Mouse Lens and Retina Organ Culture
All animals procedures were approved by the Institutional Animal Care and Use Committee at the University of Colorado (Protocol number B85111(10)-1E). Three to twelve month old C57BL6J mice (The Jackson Laboratory; Bar Harbor, ME) were handled in accordance with good animal practice and all procedures were approved by the Institutional Animal Care and Use Committee at the University of Colorado Anschutz Medical Campus. Mice were euthanized by CO2 asphyxiation followed by cervical dislocation, and lenses and retina were harvested for organ culture. Tissues were incubated at 37°C for 1 hour with 12 μg of various Alexa-fluor-647 αA-crystallin mixed oligomers, prepared as described above, in 250 μl of low-protein organ culture media: Dulbecco’s modified Eagle’s media (DMEM; Life Technologies) lacking phenol red and sodium pyruvate supplemented with 1x solution of Insulin-Transferrin-Selenium (ITS–G; 10 mg/ml insulin, 5.5 mg/ml transferrin, 6.7 μg/ml selenium; Life Technologies), 250 μg/ml amphotericin B (Fungizone; Life Technologies), 200 U/ml penicillin (Life Technologies) and 200 μg/ml of streptomycin (Life Technologies) [31]. After 1 hour, lenses were transferred to fresh low-protein organ culture media and retinas were transferred to NeuralBasal medium (Life Technologies) supplemented with 1x N-2 supplement (Life Technologies), 2 mM L-glutamine, 1% fetal bovine serum (FBS; Life Technologies), 250 μg/ml amphotericin B, 200 U/ml penicillin, and 200 mg/ml streptomycin [32] without α-crystallin and incubated for an additional 24 hours. Following incubation, lenses and retinas were harvested for subsequent analysis by flow cytometry or imaged using confocal microscopy.

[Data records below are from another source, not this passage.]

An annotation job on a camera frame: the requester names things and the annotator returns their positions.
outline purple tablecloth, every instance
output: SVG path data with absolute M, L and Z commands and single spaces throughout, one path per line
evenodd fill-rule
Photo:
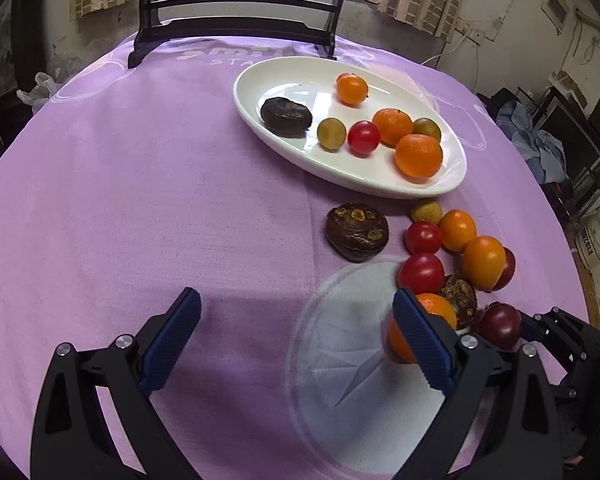
M 378 315 L 365 318 L 365 305 L 370 312 L 378 297 L 388 308 L 393 272 L 407 256 L 410 202 L 319 180 L 238 116 L 231 88 L 245 67 L 314 56 L 310 46 L 171 41 L 127 70 L 131 46 L 126 40 L 65 85 L 0 160 L 0 443 L 28 472 L 34 410 L 56 345 L 98 348 L 135 333 L 188 285 L 203 297 L 203 317 L 152 402 L 205 479 L 390 478 L 408 452 L 383 458 L 395 428 L 387 436 L 374 426 L 387 418 L 384 408 L 374 412 L 374 396 L 405 367 L 379 358 Z M 443 208 L 469 211 L 478 231 L 498 237 L 518 262 L 511 284 L 480 295 L 480 304 L 502 300 L 530 314 L 559 305 L 586 319 L 560 226 L 478 99 L 449 76 L 381 50 L 339 40 L 336 55 L 411 89 L 461 137 L 468 173 Z M 342 260 L 322 234 L 327 211 L 353 200 L 383 210 L 392 232 L 383 253 L 361 266 Z M 451 258 L 441 258 L 450 271 Z M 361 317 L 352 322 L 353 303 Z M 355 348 L 335 348 L 349 336 Z M 320 352 L 319 365 L 302 362 Z M 561 368 L 544 362 L 558 380 Z M 326 388 L 319 409 L 304 392 L 314 386 Z M 336 407 L 348 402 L 370 405 L 360 413 L 364 427 L 338 418 Z M 136 464 L 112 425 L 125 461 Z M 368 439 L 369 431 L 378 463 L 356 448 L 356 435 Z

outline white bucket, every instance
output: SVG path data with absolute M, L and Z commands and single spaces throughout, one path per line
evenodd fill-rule
M 600 207 L 585 217 L 576 232 L 576 247 L 587 269 L 600 263 Z

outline cable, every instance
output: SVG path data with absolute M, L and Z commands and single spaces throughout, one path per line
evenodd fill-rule
M 569 48 L 567 49 L 567 52 L 564 53 L 564 59 L 562 60 L 562 64 L 560 65 L 560 70 L 562 70 L 564 68 L 564 64 L 567 62 L 567 57 L 569 56 L 571 47 L 573 46 L 573 40 L 576 39 L 576 29 L 578 28 L 578 24 L 580 24 L 580 35 L 582 36 L 582 22 L 578 18 L 578 21 L 576 22 L 576 24 L 573 25 L 573 33 L 571 35 L 571 41 L 569 43 Z
M 480 63 L 480 49 L 478 48 L 478 44 L 474 43 L 475 45 L 475 81 L 474 81 L 474 85 L 471 87 L 471 93 L 474 93 L 475 87 L 478 86 L 478 66 Z
M 591 40 L 591 44 L 587 47 L 587 49 L 584 51 L 584 63 L 581 63 L 581 66 L 584 65 L 588 65 L 589 63 L 591 63 L 591 60 L 593 59 L 593 55 L 596 53 L 596 47 L 600 44 L 600 40 L 596 37 L 594 37 Z M 589 49 L 591 49 L 591 56 L 587 57 L 587 52 L 589 51 Z
M 446 56 L 447 54 L 451 54 L 452 52 L 454 52 L 464 41 L 464 38 L 466 38 L 466 36 L 463 34 L 462 38 L 460 38 L 460 41 L 458 41 L 458 44 L 453 47 L 449 52 L 443 52 L 442 54 L 437 54 L 436 56 L 431 56 L 429 59 L 424 60 L 421 65 L 426 65 L 429 61 L 436 59 L 437 57 L 442 57 L 442 56 Z
M 573 51 L 573 54 L 571 54 L 571 57 L 576 57 L 576 54 L 578 53 L 578 48 L 580 47 L 580 40 L 582 39 L 582 29 L 584 28 L 584 26 L 582 25 L 582 21 L 580 20 L 580 18 L 578 18 L 578 23 L 580 24 L 580 33 L 578 34 L 578 41 L 576 42 L 576 48 Z

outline black stand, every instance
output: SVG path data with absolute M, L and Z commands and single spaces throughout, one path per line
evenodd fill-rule
M 307 27 L 303 22 L 279 18 L 251 16 L 203 16 L 181 18 L 163 24 L 158 9 L 189 4 L 216 2 L 278 4 L 291 7 L 328 12 L 324 29 Z M 279 38 L 281 40 L 313 43 L 321 56 L 334 59 L 336 25 L 344 0 L 332 0 L 330 4 L 311 0 L 140 0 L 140 27 L 129 54 L 128 67 L 134 68 L 144 56 L 161 43 L 177 38 L 193 36 L 250 36 L 255 38 Z

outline orange cherry tomato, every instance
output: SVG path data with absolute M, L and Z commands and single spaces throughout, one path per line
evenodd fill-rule
M 413 133 L 413 122 L 402 110 L 382 108 L 374 114 L 371 122 L 380 130 L 382 142 L 394 147 L 405 135 Z
M 456 316 L 451 304 L 445 300 L 445 298 L 438 296 L 437 294 L 429 294 L 428 292 L 425 292 L 424 294 L 418 294 L 416 298 L 424 307 L 424 310 L 430 314 L 435 314 L 436 316 L 442 317 L 454 330 L 458 327 L 458 317 Z M 413 355 L 411 348 L 409 348 L 406 339 L 402 335 L 402 332 L 400 332 L 395 319 L 392 319 L 389 323 L 387 339 L 392 350 L 398 357 L 410 364 L 417 362 L 416 357 Z
M 344 74 L 340 74 L 337 78 L 336 78 L 336 83 L 338 81 L 340 81 L 341 77 L 347 76 L 347 75 L 355 75 L 353 72 L 345 72 Z
M 336 94 L 344 104 L 357 106 L 366 99 L 369 87 L 366 81 L 357 75 L 343 75 L 336 81 Z
M 462 253 L 466 245 L 478 234 L 474 219 L 460 209 L 452 209 L 445 214 L 438 227 L 442 244 L 453 253 Z
M 471 240 L 462 256 L 462 273 L 481 290 L 493 290 L 507 264 L 502 244 L 493 236 L 478 236 Z
M 395 165 L 406 176 L 423 179 L 434 176 L 442 166 L 440 143 L 432 137 L 411 134 L 395 145 Z

Rat intraocular injections
Eight week old Sprague-Dawley rats (Harlan Laboratories, Indianapolis, IN) were handled in accordance with good animal practice and all procedures were approved by the Institutional Animal Care and Use Committee at the University of Colorado Anschutz Medical Campus. Rats were anesthetized and maintained under Isoflurane during intraocular injections. Rats were given a subcutaneous injection of carprofen (10 mg/kg) and eyes treated with betadine and proparacaine. Hamilton syringes equipped with 32-gauge needles were loaded with 2 μl of various Alexa-fluor-647 αA-crystallin mixed oligomers, prepared as described above. Protein was injected into the vitreous of the rat eye and the animals were allowed to recover. Two hours after injection animals were euthanized, the eyes were enucleated and lens and retina tissues were then harvested for subsequent analysis by flow cytometry or imaged using confocal microscopy.
Flow Cytometry
Rodent retinas and decapsulated lenses were digested to yield single cells for analysis by flow cytometry according to Meyer-Franke et al with slight modifications [33]. In brief, tissues were incubated at 37°C for 30–60 minutes in a phosphate-buffered saline solution (PBS; Life Technologies) containing 5.5 mM L-cysteine (Sigma-Aldrich, St. Louis MO), 15 U/ml papain (Worthington Biochemical Corp., Lakewood NJ) and 75 U/ml collagenase type IV (Worthington). The tissue was then triturated in a solution of PBS containing 0.005% DNase I (Sigma) and 1 mg/ml bovine serum albumin (BSA; Sigma) to yield a suspension of single cells. Cells were pelleted at 1500 x g for 5 min and then suspended in PBS containing 1% fetal bovine serum (FBS; Life Technologies) with or without 1 μg/ml Hoechst 33342 (Molecular Probes/Life Technologies) in order to fluorescently label the cell nuclei. Cells were strained through a 35 μm nylon mesh prior to flow cytometry.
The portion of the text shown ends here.